December 31, 2009 at 10:33 AM

While working on Project Euler, I discovered Peter Norvig's elegant Sudoku solver implementation. Although the associated TDD discussion brought me much humor, it was the efficacy and flexibility of constraint propagation and search that really stuck with me. As I implemented this solver in Clojure, I had a small epiphany: one could also model cryptograms as a constraint problem and find a solution in a nearly identical manner. Here is my account of implementing such a solution.

The problem is rather different than Sudoku. In some ways, it's simpler: we don't need to figure out which rows, columns, and boxes are affected by each state change. That eliminates a lot of bookkeeping, which is fortunate; figuring out how to compare a set of partially decrypted words to see whether they match an encrypted word and the current puzzle state is enough of a hassle.

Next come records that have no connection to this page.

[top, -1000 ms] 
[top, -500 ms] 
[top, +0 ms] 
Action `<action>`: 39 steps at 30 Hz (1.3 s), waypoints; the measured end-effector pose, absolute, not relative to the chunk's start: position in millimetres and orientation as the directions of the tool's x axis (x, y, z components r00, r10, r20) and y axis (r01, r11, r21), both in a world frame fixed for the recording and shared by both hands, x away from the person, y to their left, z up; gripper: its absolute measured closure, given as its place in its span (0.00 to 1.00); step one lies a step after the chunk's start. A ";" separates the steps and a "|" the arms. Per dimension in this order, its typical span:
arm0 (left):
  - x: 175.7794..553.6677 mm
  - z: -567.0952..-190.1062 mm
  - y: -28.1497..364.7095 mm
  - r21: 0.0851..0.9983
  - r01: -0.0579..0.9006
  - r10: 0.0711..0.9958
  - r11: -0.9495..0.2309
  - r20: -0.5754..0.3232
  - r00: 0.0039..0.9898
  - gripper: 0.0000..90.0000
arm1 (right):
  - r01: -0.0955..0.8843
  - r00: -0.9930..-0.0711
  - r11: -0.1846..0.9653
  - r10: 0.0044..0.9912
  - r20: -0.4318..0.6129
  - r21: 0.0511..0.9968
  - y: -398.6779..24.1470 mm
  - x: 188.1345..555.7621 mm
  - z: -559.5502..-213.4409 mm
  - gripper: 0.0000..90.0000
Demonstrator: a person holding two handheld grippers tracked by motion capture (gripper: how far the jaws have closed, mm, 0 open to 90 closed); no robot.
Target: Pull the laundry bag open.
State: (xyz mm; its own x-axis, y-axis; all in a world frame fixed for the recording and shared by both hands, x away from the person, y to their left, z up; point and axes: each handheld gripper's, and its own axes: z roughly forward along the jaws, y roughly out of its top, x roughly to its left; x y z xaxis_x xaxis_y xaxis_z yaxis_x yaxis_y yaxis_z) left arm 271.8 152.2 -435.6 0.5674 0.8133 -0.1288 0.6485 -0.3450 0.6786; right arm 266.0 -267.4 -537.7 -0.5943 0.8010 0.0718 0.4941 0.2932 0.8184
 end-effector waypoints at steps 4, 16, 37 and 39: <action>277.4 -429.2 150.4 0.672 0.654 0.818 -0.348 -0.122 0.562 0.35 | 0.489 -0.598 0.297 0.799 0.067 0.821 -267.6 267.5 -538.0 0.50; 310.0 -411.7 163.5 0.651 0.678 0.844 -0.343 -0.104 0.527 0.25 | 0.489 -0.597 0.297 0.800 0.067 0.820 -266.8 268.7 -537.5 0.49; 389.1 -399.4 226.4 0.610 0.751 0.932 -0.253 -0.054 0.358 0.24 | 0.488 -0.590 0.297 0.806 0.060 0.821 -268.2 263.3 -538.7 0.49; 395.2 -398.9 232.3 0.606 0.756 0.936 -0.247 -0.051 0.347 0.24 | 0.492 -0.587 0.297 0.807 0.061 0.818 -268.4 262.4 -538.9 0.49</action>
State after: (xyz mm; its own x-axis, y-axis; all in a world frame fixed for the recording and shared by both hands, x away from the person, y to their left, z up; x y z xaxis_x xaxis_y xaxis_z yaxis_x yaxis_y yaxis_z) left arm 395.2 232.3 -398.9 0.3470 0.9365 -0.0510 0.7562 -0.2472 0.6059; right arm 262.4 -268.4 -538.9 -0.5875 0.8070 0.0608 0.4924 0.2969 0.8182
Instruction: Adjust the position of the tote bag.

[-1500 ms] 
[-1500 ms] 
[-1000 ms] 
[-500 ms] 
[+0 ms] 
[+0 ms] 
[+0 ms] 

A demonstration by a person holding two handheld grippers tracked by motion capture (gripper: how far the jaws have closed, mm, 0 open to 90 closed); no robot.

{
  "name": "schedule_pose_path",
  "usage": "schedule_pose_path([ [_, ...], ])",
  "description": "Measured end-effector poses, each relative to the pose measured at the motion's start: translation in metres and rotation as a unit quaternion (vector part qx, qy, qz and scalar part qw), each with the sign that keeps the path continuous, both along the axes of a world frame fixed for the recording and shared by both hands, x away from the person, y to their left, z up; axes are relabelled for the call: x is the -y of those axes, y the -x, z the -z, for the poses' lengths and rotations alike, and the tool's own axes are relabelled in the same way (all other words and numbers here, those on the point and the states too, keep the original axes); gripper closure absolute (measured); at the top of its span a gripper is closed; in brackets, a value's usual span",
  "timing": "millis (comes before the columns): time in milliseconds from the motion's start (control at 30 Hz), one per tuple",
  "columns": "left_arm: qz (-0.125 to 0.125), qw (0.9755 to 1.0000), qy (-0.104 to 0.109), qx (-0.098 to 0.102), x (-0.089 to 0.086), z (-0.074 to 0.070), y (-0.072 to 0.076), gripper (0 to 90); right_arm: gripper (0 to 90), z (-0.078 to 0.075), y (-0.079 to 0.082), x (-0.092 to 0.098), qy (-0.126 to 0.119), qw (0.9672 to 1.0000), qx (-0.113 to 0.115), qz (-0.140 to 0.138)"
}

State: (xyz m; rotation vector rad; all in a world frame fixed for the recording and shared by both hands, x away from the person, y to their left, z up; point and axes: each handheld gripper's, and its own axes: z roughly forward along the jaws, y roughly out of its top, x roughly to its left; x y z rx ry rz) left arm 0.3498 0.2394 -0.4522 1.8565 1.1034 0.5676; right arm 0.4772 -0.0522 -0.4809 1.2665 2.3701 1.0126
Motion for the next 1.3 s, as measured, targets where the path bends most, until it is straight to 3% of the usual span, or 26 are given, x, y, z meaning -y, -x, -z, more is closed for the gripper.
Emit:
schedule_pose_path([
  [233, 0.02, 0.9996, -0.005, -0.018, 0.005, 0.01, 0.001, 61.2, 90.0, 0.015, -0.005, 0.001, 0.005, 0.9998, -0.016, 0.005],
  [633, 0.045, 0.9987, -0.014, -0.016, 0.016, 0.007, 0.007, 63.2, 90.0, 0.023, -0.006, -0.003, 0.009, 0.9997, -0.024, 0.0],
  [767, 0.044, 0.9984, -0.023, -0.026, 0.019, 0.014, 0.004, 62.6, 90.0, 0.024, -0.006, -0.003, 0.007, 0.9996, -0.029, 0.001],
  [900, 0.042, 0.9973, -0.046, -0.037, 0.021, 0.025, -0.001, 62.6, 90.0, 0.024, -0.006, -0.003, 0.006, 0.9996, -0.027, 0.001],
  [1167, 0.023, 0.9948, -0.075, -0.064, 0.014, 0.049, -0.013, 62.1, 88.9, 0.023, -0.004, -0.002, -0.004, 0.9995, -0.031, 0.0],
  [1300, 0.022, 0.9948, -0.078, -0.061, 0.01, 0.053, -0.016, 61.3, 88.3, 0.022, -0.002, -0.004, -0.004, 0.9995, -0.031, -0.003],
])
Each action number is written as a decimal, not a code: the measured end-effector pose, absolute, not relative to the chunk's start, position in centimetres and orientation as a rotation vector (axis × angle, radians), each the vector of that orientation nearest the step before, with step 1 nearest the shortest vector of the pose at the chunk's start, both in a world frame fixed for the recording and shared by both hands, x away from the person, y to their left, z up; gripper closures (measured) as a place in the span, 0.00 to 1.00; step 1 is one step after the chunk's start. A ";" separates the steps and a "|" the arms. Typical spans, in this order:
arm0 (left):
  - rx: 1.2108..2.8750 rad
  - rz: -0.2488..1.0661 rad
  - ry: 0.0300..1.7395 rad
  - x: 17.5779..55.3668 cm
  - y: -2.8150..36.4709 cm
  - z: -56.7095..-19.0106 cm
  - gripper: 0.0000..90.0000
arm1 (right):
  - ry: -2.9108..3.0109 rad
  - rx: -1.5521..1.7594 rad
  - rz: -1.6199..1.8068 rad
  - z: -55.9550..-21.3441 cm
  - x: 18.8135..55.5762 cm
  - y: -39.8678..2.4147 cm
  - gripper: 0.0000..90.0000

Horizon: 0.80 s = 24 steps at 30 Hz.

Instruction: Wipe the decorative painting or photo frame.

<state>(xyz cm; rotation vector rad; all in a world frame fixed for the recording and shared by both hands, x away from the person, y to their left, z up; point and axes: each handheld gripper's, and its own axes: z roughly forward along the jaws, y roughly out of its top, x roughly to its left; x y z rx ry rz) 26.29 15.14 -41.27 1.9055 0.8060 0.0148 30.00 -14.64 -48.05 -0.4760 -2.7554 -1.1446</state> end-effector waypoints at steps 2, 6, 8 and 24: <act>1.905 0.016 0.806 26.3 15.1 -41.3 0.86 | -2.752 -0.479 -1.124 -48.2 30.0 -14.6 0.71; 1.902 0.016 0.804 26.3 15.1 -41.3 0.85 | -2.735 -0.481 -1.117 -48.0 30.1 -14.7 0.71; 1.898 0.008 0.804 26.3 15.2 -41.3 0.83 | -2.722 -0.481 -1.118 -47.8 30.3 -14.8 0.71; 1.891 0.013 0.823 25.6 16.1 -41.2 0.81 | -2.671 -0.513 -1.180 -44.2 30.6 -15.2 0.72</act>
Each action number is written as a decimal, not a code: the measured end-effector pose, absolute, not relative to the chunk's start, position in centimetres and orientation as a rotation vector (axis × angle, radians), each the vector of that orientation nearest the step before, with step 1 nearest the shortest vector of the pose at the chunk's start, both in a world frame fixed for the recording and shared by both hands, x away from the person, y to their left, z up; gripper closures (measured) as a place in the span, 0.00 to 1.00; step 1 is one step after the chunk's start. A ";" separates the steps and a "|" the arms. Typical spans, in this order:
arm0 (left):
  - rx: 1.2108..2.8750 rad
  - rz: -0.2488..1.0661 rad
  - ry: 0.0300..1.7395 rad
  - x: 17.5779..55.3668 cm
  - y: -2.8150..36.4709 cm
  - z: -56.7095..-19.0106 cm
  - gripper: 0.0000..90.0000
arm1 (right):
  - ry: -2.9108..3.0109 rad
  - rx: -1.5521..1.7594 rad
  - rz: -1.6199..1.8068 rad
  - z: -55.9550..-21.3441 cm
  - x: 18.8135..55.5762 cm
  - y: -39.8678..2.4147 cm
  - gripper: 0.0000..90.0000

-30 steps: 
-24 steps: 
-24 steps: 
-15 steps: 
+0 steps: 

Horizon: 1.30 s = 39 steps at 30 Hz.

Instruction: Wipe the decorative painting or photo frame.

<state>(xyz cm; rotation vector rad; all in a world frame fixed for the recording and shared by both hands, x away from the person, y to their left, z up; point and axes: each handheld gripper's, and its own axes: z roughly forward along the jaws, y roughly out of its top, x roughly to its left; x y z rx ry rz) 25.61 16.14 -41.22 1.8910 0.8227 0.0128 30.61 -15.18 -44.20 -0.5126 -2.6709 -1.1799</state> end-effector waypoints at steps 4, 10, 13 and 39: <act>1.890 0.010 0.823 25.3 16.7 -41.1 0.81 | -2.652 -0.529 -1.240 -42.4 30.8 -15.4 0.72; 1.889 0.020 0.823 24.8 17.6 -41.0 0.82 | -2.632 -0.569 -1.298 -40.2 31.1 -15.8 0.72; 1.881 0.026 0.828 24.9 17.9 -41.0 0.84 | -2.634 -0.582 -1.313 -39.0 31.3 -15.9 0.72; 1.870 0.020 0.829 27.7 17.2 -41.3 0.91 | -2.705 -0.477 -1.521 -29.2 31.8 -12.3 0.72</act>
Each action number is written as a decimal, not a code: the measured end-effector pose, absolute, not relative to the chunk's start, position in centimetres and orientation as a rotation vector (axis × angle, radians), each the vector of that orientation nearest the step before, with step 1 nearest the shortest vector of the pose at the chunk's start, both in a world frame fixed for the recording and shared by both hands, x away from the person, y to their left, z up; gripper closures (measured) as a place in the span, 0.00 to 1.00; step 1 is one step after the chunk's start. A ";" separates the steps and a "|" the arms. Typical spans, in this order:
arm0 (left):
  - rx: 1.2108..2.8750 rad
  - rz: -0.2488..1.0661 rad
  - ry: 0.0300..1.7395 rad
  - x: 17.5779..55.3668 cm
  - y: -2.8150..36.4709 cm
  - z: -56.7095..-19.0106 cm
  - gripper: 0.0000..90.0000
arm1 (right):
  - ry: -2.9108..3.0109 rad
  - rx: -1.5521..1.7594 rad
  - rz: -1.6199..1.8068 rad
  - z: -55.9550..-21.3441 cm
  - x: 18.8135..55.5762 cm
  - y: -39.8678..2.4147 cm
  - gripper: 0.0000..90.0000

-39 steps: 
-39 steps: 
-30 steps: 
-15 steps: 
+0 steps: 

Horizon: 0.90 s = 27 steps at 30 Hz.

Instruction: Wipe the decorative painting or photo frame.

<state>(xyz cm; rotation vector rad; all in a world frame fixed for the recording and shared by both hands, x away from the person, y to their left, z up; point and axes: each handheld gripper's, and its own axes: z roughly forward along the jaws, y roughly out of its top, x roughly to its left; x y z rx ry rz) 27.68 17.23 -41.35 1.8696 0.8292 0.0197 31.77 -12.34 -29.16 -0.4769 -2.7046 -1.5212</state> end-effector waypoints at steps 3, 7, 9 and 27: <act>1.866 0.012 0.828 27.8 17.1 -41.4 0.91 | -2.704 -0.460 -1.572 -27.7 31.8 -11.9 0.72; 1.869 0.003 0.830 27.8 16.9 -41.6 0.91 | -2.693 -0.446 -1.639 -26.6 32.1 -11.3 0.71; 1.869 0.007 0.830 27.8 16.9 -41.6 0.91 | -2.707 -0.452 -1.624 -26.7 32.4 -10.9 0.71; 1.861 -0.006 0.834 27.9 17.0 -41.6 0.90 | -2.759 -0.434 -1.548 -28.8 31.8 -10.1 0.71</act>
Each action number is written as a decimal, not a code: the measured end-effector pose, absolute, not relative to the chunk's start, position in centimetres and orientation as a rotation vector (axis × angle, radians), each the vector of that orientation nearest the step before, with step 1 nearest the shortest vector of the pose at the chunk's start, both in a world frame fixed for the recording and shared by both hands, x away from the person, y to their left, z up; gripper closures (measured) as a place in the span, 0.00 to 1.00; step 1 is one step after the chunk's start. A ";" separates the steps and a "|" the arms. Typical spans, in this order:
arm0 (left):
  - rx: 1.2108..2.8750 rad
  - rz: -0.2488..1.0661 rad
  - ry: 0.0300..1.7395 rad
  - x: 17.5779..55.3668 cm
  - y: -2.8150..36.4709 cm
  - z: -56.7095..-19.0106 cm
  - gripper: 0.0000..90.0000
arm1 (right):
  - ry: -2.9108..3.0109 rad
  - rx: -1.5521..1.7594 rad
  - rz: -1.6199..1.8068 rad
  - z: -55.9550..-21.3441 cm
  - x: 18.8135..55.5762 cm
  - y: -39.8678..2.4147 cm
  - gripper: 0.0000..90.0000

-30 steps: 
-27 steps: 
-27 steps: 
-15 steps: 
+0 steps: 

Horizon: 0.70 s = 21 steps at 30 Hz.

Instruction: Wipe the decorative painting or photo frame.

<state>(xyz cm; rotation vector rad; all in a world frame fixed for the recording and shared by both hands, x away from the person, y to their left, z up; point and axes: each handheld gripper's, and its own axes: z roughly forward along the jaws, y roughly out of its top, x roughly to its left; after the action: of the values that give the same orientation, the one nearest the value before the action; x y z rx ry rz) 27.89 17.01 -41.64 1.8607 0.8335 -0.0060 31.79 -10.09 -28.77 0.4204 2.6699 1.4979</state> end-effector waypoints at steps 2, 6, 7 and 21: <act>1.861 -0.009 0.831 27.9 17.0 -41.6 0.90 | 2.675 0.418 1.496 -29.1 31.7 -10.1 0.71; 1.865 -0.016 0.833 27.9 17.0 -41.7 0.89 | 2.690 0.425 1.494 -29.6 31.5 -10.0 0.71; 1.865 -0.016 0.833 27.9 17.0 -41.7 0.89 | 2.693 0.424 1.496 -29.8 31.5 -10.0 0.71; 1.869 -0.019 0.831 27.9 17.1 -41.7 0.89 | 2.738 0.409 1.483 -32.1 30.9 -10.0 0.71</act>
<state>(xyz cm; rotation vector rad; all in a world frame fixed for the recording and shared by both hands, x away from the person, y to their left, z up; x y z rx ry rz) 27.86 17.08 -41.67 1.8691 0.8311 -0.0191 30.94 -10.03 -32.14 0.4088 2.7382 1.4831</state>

I want to list the possible solutions for an encrypted word, and then use search and constraint propagation to eliminate these possibilities. To find the solution list, I'll convert each word into what I term its *base form*. This is done by replacing each character with a representation of its order of appearance. For example, both "seas" and "that" become "ABCA". Using integers naturally limits this technique to words with 10 or fewer distinct characters, so I have opted to use upper-case characters instead. To make a comprehensive list, I group all words in /usr/share/dict/words by their base form to create a dictionary keyed on base forms. We can then look up candidate solutions using the base form for any encrypted word. This solution is similar to the one required by the ever popular anagram interview question. It quite naturally introduces a limitation to our solver; namely, in order to decrypt a word it must appear in the computer's word list. I find this list on a standard *NIX distribution to be quite sufficient.

In Clojure, a single entry in the base form dictionary looks something like this:

{"ABBABC" ["beebes" "inning" "peeped" "peeper" "teeter"]}

When an encrypted word has only one candidate on its list, we can consider it solved and propagate that choice. If we encounter a state where an encrypted word has an empty candidate list, we know we've propagated impossibly conflicting constraints. Unlike the Sudoku problem, simply maintaining a list of potential valid states isn't enough. We really need to store a list of all applied decryption rules, and use them as follows.

Say we have the following encrypted word/candidate list with some yet-to-be-applied rules:

;;; Candidates

("vkkvkl" ["beebes" "inning" "peeped" "peeper" "teeter"])

;;; New rules

{\v \p}

The new rules say we should translate every encrypted "v" to a "p". We can integrate this into the base form and generate a partially decrypted base form for the encrypted word. We can then use that to further eliminate candidates.

;;; New base form for "vkkvkl", given our rules

"pBBpBC"

;;; New hybrid base forms for existing candidates

["ABBABC" "ABBABC" "pBBpBC" "pBBpBC" "ABBABC"])

;;; New candidates

("vkkvkl" ["peeped" "peeper"])

Propagating the constraints is straightforward. We follow four simple rules:

- If any encrypted word has no candidates, we are in an inconsistent state. Return nil.
- Otherwise, if
*all*words have only one candidate, return. We've found a solution! - Otherwise, if any encrypted word has only one candidate, accept that candidate as a solution. Update the existing rules in light of this solution and apply them to all the other candidates recursively.
- Otherwise, return what we have so far — all words still have more than one candidate, so we have deduced all that we can. We'll fall back on search to progress further.

Now that we have the basic tools for modeling and enforcing the constraints, we can easily write a function to fully apply given rules to a set of candidates.
However, as seen above in point 4, we can encounter a state where we've eliminated some candidates but have not found a solution. Indeed, this is the *initial* problem state. In order to begin (and later to progress), we need to choose an encrypted word and one of its candidates and run with that pair. If it's an invalid pairing, we will reach an inconsistent state and backtrack to try the next pairing. This is a basic depth-first search. Our search will return the first valid result (where "valid" means all encrypted words are solved). We can optimize the search by always starting with first candidate of whichever *unsolved* encrypted word has the fewest number of candidates — this trims the search tree fairly well. We can also ensure that the set of decryption rules is actually changed by a given candidate before attempting to search further.

Cryptograms often have many, many solutions. The first solution found by search is often *not* the most correct one — especially in terms of human language. There are some things that could be done in the search function to improve the chance of correctness: e.g. picking the next candidate by word/letter frequency. A more advanced system could use some NLP techniques to determine whether the decrypted solution passed as human language. All of these are moot, considering that the benefit provided wouldn't outweigh complexity they would add to this simple algorithm.

I'm providing my implementation as a reference. Given that I'm a novice Clojurer, it's liable to be hideous and non-idiomatic. I found working in Clojure to be extremely satisfying, both for this project and for the Sudoku one. My solution is a mere 132 lines (whitespace/comments included), so this is obviously a very expressive language. I've been very impressed by flexibility of its persistent data structures and its lazy evaluation. These make it a very powerful language, and it's definitely a tool I want to sharpen.